09 Apr 2018 Introducing column based partitioning in BigQuery
When we started using Google BigQuery – almost five years ago now – it didn’t have any partitioning functionality built into it. Heck, queries cost $20 p/TB back then too for goodness’ sake! To compensate for this lack of functionality and to save costs, we had to manually shard our tables using the well known
_YYYYMMDD suffix pattern just like everyone else. This works fine, but it’s quite cumbersome, has some hard limits, and your SQL can quickly becomes unruly.

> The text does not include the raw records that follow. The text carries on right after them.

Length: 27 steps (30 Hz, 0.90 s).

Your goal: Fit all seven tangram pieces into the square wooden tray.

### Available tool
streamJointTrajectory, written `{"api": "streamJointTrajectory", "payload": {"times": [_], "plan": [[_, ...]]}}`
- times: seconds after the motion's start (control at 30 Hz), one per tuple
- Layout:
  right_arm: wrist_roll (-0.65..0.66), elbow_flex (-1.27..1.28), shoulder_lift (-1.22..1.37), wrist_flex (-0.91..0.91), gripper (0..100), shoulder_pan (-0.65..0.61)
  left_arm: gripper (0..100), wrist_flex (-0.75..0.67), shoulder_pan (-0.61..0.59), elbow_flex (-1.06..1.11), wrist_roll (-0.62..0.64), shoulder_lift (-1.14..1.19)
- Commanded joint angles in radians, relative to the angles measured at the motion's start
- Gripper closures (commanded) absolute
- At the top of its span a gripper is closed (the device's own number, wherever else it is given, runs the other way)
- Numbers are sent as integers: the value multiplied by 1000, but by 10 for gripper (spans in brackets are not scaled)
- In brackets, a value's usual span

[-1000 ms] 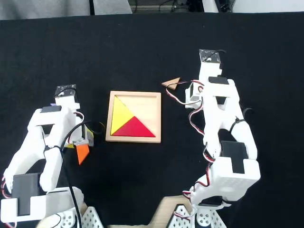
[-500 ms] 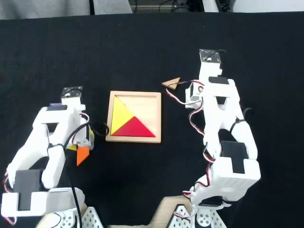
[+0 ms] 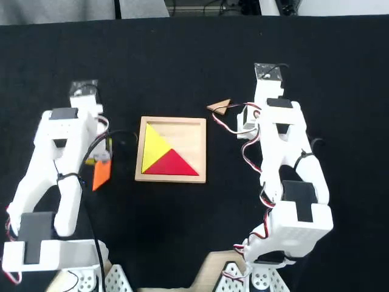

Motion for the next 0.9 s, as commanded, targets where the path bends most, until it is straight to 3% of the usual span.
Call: {"api": "streamJointTrajectory", "payload": {"times": [0.0, 0.2, 0.3, 0.43, 0.6, 0.87], "plan": [[8, -2, -62, -8, 832, -14, 924, 54, 45, -110, -18, -41], [8, -2, -62, -8, 832, -14, 924, 144, 61, -214, -49, -12], [8, -2, -62, -8, 832, -14, 923, 155, -1, -188, -106, -12], [8, -2, -62, -8, 832, -14, 920, 57, -133, -97, -124, -9], [8, -2, -62, -8, 832, -14, 916, -37, -108, 62, -118, -9], [8, -2, -62, -8, 832, -14, 809, -170, -111, 185, -89, -9]]}}
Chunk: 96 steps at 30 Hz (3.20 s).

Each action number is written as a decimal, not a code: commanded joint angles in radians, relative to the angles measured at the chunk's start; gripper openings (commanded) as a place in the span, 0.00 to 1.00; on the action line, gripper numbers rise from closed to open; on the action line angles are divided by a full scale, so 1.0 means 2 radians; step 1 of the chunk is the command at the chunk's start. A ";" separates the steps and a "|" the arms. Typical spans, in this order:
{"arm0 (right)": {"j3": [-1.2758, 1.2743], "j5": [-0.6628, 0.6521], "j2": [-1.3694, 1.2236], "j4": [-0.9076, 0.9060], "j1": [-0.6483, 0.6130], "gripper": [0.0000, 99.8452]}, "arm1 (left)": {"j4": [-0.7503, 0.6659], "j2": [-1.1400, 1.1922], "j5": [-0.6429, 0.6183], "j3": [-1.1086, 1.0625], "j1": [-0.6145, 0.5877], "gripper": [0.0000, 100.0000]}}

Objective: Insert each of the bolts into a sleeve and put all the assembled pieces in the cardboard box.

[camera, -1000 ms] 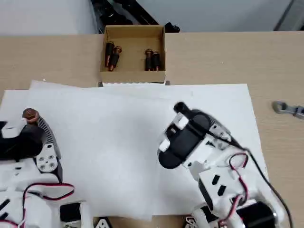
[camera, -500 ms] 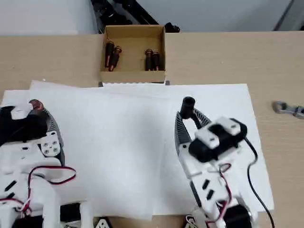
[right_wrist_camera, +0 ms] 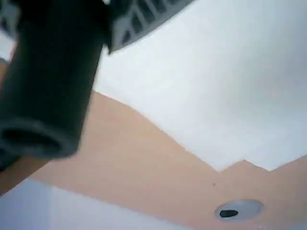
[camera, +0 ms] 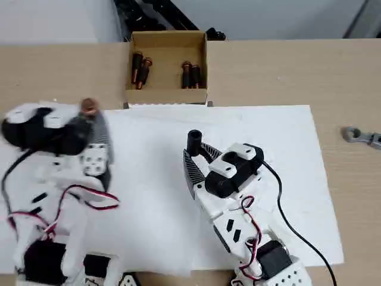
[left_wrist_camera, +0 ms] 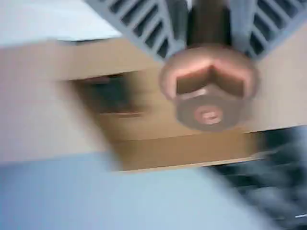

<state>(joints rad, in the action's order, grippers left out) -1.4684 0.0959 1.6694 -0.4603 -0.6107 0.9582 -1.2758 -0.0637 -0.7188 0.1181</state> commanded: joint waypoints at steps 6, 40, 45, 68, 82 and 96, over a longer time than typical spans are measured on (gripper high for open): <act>0.005 0.002 0.001 0.010 -0.005 0.00 | -0.018 0.074 -0.023 0.079 0.147 0.01; -0.018 -0.038 0.002 0.015 -0.046 0.00 | -0.059 0.127 -0.048 0.065 0.219 0.01; -0.016 -0.038 0.002 0.015 -0.046 0.00 | -0.092 0.127 -0.048 0.025 0.203 0.01; -0.015 -0.038 0.002 0.015 -0.046 0.00 | -0.097 0.127 -0.102 0.012 0.161 0.01; -0.015 -0.038 0.002 0.015 -0.046 0.00 | -0.096 0.127 -0.120 0.013 0.191 0.01; -0.015 -0.038 0.002 0.015 -0.046 0.00 | -0.092 0.128 -0.117 -0.018 0.189 0.01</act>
<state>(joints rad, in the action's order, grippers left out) -1.5175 0.0284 1.6694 -0.4588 -0.6951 0.7956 -1.0211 -0.2969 -0.7541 0.4956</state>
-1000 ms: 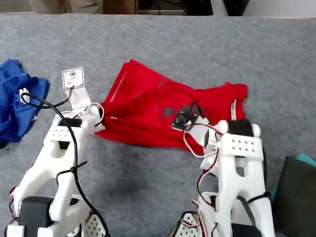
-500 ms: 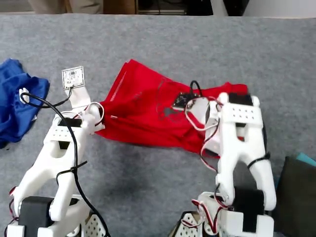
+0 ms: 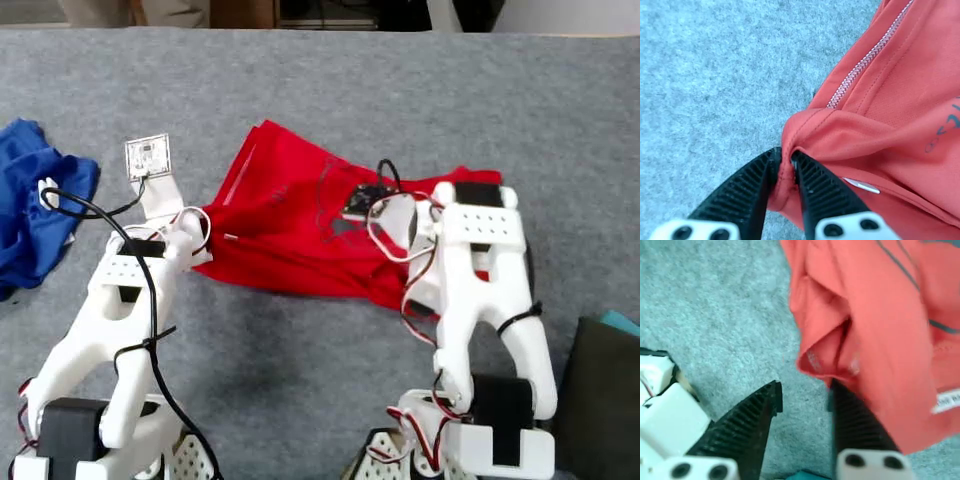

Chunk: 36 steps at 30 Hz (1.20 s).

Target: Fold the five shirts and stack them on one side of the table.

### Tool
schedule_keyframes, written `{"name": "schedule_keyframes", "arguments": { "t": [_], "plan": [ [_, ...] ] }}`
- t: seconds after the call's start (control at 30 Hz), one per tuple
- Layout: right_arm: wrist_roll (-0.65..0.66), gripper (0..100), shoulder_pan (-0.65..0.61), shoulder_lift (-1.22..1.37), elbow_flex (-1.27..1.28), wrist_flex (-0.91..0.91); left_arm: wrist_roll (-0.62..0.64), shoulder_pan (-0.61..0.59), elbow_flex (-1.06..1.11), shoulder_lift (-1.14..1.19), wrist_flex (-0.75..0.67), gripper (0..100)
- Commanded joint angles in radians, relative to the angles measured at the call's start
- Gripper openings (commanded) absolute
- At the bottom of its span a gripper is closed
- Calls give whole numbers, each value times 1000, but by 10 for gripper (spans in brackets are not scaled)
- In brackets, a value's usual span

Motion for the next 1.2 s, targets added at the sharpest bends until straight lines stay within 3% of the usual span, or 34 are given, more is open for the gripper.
{"name": "schedule_keyframes", "arguments": {
  "t": [0.0,0.27,0.57,0.8,1.0,1.17],
  "plan": [
    [-41,57,-18,2,19,-44,3,-12,2,-7,-15,20],
    [-46,37,-1,-5,50,-100,3,-12,3,-7,-15,20],
    [-49,45,33,-7,-59,23,3,-12,3,-7,-15,20],
    [-15,217,31,-110,-22,46,3,-12,3,-7,-15,20],
    [20,230,35,-213,68,46,3,-12,3,-7,-15,20],
    [18,230,35,-173,142,-58,3,-12,3,-7,-15,20]
  ]
}}
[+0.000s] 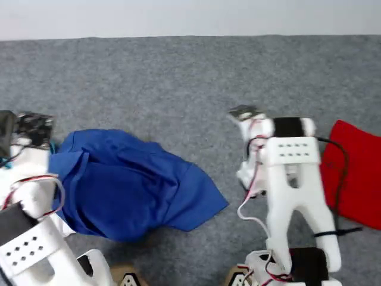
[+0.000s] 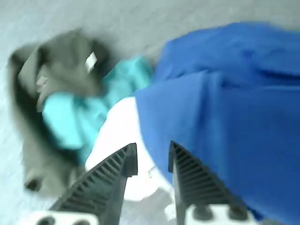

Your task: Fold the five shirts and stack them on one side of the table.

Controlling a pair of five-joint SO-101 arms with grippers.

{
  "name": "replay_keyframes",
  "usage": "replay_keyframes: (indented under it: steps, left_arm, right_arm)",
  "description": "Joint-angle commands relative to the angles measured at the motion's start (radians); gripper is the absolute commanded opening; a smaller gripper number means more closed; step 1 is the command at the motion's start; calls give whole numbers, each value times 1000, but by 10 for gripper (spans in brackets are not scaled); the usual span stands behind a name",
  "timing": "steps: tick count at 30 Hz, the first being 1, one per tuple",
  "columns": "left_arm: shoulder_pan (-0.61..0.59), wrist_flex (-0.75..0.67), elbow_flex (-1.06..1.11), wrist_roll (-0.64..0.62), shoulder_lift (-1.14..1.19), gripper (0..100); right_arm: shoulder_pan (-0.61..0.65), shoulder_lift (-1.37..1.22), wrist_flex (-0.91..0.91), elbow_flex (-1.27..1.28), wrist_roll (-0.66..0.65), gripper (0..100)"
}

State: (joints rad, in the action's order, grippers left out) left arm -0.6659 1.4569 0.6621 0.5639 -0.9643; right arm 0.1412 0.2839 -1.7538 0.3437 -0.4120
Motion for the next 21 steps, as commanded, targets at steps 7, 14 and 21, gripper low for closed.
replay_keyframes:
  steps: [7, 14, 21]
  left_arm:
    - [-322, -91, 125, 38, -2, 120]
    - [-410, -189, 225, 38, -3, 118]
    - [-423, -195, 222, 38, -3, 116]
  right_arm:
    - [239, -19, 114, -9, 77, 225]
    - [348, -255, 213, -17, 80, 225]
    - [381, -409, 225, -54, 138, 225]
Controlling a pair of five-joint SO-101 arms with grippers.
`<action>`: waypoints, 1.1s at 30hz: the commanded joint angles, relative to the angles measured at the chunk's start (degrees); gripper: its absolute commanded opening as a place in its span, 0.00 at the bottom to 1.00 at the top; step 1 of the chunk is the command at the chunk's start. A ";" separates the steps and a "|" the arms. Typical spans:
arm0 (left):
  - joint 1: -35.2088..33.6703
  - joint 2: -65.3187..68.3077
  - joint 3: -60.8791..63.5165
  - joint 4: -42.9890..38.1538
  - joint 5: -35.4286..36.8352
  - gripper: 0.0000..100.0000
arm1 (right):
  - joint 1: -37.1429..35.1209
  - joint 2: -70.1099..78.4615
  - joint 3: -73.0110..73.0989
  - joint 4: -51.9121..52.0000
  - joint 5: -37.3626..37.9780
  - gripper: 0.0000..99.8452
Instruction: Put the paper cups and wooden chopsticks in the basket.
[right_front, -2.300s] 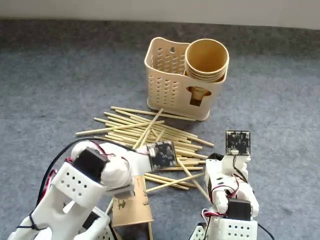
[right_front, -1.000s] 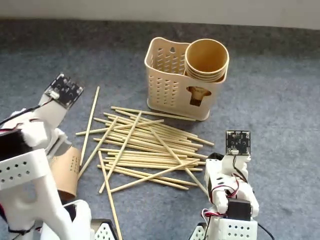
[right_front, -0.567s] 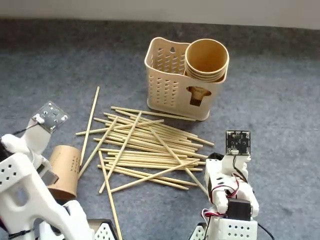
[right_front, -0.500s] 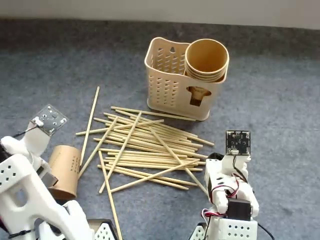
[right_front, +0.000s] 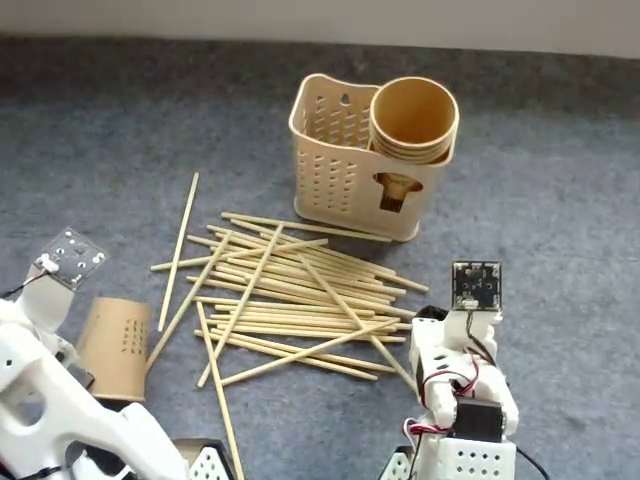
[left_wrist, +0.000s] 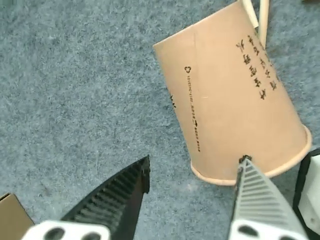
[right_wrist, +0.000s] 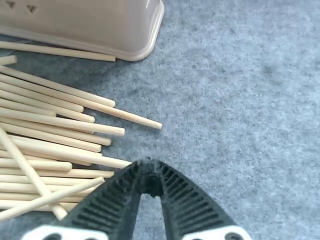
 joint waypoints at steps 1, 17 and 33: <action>-1.98 0.04 -0.57 -0.35 -4.57 0.27 | 0.66 -0.57 6.11 -1.01 0.70 0.01; -1.71 -28.97 9.80 -0.53 9.14 0.27 | 0.66 -0.57 6.11 -0.84 0.70 0.01; -1.63 -52.70 32.40 -1.32 6.59 0.27 | 0.66 -0.57 6.11 -0.84 0.70 0.01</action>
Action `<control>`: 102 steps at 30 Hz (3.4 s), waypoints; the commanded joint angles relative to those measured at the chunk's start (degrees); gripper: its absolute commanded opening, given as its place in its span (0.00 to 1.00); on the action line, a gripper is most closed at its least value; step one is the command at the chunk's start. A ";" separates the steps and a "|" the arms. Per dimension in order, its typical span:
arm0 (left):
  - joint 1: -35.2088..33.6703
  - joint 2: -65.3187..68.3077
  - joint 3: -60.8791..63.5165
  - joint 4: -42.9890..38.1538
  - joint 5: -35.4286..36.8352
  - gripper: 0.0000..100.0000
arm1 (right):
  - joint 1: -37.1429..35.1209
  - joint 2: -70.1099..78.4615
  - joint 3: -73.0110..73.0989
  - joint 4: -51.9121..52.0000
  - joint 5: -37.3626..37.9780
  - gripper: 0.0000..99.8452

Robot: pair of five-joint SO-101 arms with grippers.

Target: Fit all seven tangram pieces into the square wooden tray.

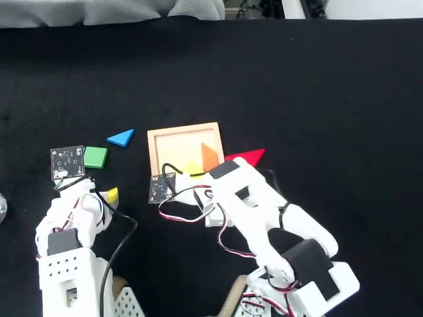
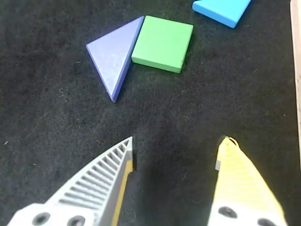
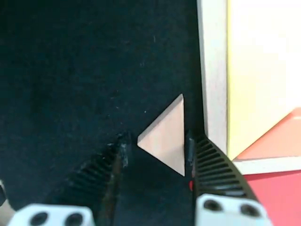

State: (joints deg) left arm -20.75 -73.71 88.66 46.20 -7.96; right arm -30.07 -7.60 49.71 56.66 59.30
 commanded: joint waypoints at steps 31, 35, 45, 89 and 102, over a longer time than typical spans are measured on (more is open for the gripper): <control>0.75 -0.62 -0.48 -0.88 -0.26 0.28 | -0.53 -7.25 -6.73 9.14 -1.05 0.10; 0.75 -0.62 -0.48 -0.88 -0.26 0.28 | -0.79 -15.52 -13.49 11.25 -9.58 0.10; 0.75 -0.62 -0.48 -0.88 -0.26 0.28 | 0.35 -6.20 -25.54 1.23 -43.69 0.10; 0.84 -0.62 -0.48 -0.88 -0.26 0.28 | 2.20 30.55 -58.07 18.64 -74.37 0.20; 0.84 -0.62 -0.48 -0.88 -0.26 0.28 | 3.08 31.08 -57.19 6.59 -61.80 0.02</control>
State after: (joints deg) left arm -20.57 -73.71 88.66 46.20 -7.96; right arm -27.60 23.43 -6.73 67.03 -3.65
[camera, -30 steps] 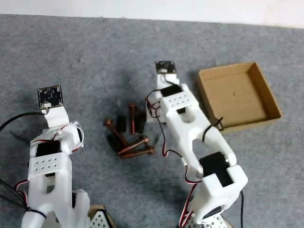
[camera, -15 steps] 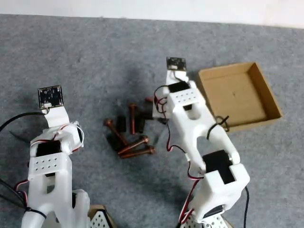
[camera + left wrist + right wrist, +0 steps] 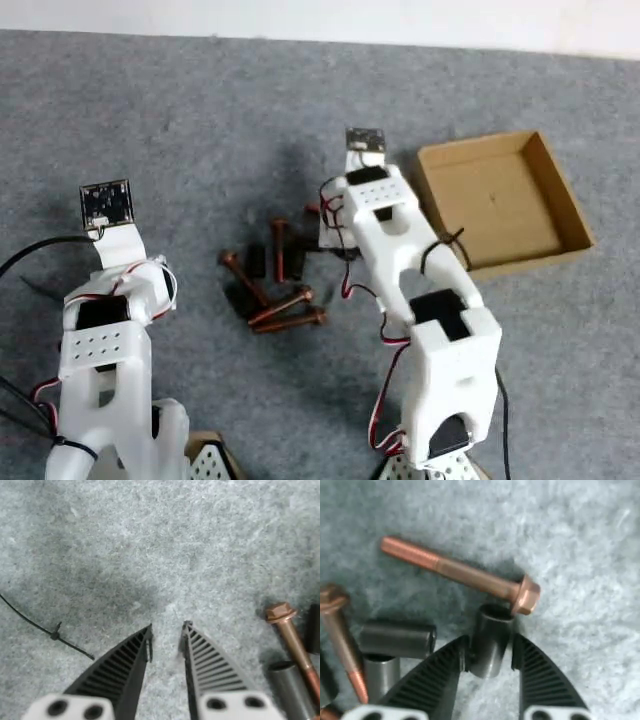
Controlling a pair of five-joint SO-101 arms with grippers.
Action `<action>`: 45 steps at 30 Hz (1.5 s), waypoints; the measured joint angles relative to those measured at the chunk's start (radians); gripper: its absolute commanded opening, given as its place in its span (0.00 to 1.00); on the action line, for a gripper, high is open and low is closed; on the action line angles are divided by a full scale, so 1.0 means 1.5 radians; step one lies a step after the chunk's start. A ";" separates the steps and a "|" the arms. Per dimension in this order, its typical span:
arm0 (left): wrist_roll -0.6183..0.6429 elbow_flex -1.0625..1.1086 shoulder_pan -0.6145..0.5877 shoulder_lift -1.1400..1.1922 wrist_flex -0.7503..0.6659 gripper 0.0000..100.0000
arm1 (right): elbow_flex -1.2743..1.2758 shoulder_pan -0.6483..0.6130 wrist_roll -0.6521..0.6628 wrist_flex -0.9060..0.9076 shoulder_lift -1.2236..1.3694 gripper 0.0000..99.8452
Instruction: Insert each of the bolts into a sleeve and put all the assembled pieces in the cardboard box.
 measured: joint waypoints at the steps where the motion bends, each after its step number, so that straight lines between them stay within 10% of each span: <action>1: 0.000 0.000 0.000 0.000 0.000 0.11 | -0.006 0.000 -0.001 0.000 0.004 0.14; 31: 0.000 0.000 0.000 0.000 0.000 0.11 | -0.033 0.051 0.095 0.016 0.043 0.00; 45: 0.000 0.003 0.006 0.000 -0.018 0.11 | 0.283 0.052 0.099 -0.119 -0.330 0.00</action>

Then about a year ago, the BigQuery team released ingestion time partitioning. This allowed users to partition tables based on the load/arrival time of the data, or by explicitly stating the partition to load the data into (using the
$ syntax). By using the
_PARTITIONTIME pseudo-column, users were more easily able to craft their SQL, and save costs by only addressing the necessary partition(s). It was a major milestone for the BigQuery engineering team, and we were quick to adopt it into our data pipelines. We rejoiced and gave each other a lot of high-fives.
However, as welcoming as this new feature was at the time, it still came with a few obstacles. Firstly, there was no easy way to convert an exisiting non-sharded suffix’y table (yup, sadly we do have a few of them in our projects) to a ingestion based partitioned table. See this awesome Stack Overflow thread for more details on that!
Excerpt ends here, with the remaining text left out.